◆ WHAT TO PRODUCE: Of all the lines below, output only those starting at the one with "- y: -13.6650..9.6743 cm" and ending at the one with "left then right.", both ends included, exactly as written.
[[ SUPPLIED DATA open ]]
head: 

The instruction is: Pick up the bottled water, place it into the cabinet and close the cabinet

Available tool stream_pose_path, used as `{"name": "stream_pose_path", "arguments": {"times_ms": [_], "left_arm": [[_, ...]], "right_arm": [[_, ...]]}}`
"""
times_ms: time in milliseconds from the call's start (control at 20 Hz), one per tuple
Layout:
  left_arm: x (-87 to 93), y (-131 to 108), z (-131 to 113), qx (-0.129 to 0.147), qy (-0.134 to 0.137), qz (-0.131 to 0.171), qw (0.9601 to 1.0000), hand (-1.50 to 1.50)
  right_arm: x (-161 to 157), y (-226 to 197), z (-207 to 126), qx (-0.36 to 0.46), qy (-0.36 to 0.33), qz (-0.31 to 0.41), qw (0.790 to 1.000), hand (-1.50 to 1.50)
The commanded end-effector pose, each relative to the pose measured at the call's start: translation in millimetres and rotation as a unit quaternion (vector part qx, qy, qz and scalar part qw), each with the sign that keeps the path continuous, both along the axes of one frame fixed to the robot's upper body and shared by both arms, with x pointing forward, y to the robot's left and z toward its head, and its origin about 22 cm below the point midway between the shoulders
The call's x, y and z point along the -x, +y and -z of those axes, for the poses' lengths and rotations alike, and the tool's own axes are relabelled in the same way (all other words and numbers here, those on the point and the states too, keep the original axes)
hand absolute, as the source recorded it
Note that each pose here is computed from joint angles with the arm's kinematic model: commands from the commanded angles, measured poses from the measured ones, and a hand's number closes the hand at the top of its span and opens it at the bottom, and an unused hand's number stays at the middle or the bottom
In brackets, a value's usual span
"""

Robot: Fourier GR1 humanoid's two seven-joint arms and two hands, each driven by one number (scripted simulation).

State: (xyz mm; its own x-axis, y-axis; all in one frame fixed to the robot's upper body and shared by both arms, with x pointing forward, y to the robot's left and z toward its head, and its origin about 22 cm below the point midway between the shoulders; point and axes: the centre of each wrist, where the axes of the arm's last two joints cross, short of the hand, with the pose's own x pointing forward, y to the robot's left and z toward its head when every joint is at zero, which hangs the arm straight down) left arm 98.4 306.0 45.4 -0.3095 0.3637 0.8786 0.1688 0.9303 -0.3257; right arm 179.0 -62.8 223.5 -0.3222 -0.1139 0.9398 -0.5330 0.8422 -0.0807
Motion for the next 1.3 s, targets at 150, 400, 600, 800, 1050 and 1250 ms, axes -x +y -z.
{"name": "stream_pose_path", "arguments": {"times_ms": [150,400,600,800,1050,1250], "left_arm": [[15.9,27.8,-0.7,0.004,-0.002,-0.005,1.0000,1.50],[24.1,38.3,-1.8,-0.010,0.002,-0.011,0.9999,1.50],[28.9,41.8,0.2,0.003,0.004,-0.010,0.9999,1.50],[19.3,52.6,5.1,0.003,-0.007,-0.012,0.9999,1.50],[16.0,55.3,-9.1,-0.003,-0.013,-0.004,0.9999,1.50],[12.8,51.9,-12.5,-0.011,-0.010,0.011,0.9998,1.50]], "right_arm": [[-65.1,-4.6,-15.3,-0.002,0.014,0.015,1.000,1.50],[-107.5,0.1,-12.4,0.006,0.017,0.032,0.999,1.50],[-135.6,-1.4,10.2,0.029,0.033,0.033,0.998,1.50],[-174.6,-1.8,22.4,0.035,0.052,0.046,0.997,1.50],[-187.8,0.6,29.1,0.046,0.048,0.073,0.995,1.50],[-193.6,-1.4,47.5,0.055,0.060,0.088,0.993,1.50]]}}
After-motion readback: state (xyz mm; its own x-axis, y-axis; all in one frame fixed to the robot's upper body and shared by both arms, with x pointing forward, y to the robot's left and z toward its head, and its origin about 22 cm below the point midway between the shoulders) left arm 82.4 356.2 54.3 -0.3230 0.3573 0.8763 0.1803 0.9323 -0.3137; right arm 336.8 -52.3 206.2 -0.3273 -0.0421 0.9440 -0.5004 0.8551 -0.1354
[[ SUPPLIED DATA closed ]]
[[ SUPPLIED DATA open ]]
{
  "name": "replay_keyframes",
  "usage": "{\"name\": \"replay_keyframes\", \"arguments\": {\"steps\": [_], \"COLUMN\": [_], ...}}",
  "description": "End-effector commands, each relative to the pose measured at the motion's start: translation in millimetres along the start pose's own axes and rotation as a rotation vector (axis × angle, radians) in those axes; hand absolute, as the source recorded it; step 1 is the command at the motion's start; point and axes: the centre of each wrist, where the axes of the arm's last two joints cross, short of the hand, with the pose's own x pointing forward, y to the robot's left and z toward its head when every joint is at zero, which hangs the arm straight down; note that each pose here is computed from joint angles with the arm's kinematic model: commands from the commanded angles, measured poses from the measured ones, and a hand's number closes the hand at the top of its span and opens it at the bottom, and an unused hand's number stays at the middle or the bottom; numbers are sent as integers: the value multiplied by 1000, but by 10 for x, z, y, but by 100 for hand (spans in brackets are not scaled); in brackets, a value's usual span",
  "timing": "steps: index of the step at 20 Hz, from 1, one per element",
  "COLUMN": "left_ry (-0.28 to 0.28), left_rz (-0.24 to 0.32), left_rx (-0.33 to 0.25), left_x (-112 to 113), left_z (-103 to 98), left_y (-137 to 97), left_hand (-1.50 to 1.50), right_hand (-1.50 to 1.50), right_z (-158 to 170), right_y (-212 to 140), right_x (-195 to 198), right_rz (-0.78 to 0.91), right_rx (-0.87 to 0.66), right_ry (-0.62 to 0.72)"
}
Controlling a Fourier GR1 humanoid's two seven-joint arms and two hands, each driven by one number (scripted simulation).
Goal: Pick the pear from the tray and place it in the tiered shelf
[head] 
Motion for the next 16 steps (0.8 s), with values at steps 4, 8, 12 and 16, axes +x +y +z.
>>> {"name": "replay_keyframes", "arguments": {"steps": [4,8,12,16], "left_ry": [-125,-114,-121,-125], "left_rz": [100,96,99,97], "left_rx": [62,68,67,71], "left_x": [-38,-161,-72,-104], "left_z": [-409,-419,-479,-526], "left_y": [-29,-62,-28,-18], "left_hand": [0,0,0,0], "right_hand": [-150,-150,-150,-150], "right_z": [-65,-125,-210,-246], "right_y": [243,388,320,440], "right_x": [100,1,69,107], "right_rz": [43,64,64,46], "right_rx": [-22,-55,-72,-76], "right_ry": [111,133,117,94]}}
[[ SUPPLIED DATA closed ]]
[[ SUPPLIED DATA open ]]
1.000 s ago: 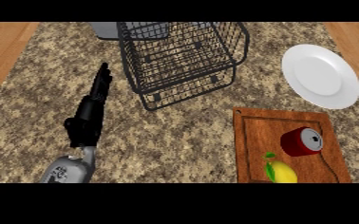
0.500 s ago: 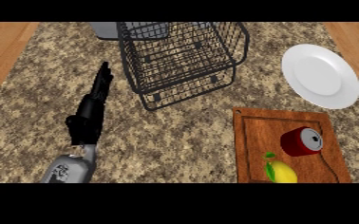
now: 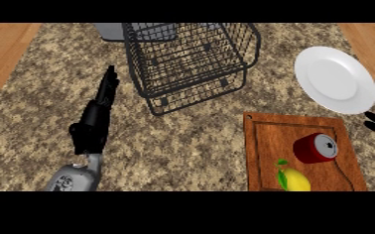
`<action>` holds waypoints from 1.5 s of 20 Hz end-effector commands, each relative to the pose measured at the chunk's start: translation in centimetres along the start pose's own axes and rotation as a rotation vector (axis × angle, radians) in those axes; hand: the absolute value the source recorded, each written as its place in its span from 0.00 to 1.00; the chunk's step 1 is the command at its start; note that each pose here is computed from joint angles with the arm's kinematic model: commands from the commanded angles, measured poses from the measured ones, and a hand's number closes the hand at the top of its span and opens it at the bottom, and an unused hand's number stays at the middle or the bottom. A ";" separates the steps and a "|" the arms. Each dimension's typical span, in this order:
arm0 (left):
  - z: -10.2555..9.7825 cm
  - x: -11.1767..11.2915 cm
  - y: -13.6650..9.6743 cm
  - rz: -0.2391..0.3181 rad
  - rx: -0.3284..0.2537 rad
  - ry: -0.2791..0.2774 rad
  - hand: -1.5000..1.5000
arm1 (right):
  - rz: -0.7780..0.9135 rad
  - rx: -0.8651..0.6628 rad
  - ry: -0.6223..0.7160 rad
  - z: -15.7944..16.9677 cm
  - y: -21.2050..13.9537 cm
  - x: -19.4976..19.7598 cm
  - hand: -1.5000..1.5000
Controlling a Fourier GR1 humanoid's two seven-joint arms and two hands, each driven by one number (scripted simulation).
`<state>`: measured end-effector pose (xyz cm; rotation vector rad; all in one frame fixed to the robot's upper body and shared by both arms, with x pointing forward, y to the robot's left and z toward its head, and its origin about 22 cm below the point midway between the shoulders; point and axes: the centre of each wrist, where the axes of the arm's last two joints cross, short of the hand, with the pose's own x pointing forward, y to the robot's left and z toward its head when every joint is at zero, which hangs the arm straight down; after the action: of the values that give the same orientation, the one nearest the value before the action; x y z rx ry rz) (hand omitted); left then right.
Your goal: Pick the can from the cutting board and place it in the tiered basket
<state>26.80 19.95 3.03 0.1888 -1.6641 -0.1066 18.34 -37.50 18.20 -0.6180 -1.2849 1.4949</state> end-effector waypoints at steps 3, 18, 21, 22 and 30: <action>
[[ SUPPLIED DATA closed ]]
◆ ANSWER:
  - y: -13.6650..9.6743 cm
  - rz: -0.2391..0.3181 rad
  - rx: -0.3284..0.2537 rad
  - ry: -0.2791..0.2774 rad
  - hand: -1.5000..1.5000
arm1 (right):
  - rz: -0.7780..0.9135 rad
  - rx: -0.8651..0.6628 rad
  - ry: -0.6223..0.7160 rad
  - z: -15.7944..16.9677 cm
  - y: -21.2050..13.9537 cm
  - x: -19.4976..19.7598 cm
  - hand: -1.5000..1.5000
Controlling a Fourier GR1 humanoid's two seven-joint arms and two hands, each driven by one number (scripted simulation).
`<state>`: measured end-effector pose (xyz cm; rotation vector rad; all in one frame fixed to the robot's upper body and shared by both arms, with x pointing forward, y to the robot's left and z toward its head, and its origin about 22 cm below the point midway between the shoulders; point and axes: the centre of each wrist, where the axes of the arm's last two joints cross, short of the hand, with the pose's own x pointing forward, y to the robot's left and z toward its head when every joint is at zero, which hangs the arm straight down; after the action: of the values that give the same orientation, the one nearest the value before the action; x y z rx ry rz) (hand omitted); left then right.

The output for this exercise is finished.